O Secretário de Segurança Interna dos Estados Unidos, Markwayne Mullin, manifestou sua satisfação com a eliminação da seleção iraniana da Copa do Mundo. Em uma coletiva de imprensa, ele elogiou a decisão da equipe em encerrar sua participação no torneio, ressaltando as complicações que surgiram durante a estadia da delegação no país.
Mullin destacou que a delegação do Irã foi a que mais complicações trouxe para as autoridades americanas durante a fase de grupos. "Estou muito feliz que eles não voltarão para os EUA. Fiquei contente ao saber que conseguimos cancelar seus vistos e informar que deveriam deixar o território americano. Posso até ter feito uma pequena dança de celebração", comentou o secretário.
A participação do Irã na Copa do Mundo foi marcada por tensões, considerando a rivalidade histórica entre os dois países. Em decorrência dessa relação conturbada, o governo americano impediu que os atletas iranianos se hospedassem em território dos EUA. Como resultado, a equipe teve que se alojar em Tijuana, no México, e realizar deslocamentos específicos para suas partidas nos Estados Unidos.

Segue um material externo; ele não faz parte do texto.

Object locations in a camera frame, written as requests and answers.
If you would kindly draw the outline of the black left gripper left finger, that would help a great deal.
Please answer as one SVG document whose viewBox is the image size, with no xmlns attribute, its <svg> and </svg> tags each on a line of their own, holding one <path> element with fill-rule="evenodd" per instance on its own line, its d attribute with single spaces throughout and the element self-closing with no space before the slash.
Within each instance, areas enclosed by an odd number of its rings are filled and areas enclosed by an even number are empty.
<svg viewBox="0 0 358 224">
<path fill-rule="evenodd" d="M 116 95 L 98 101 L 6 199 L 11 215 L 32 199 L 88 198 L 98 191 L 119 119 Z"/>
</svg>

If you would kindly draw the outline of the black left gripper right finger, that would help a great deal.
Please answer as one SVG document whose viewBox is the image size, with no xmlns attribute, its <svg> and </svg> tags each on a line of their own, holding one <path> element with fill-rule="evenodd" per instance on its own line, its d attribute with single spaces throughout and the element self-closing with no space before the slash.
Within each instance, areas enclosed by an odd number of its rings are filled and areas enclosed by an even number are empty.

Durante esses deslocamentos, alguns membros da delegação iraniana enfrentaram retenções por parte das autoridades para a verificação de documentos. Um dos incidentes mais notáveis foi com Mehdi Taremi, capitão e estrela da seleção, que também foi detido durante esse processo.
O Irã integrou o Grupo G na Copa do Mundo, ao lado de seleções como Bélgica, Egito e Nova Zelândia. A equipe encerrou sua participação na terceira posição, somando três pontos e sem avançar para a fase eliminatória do torneio.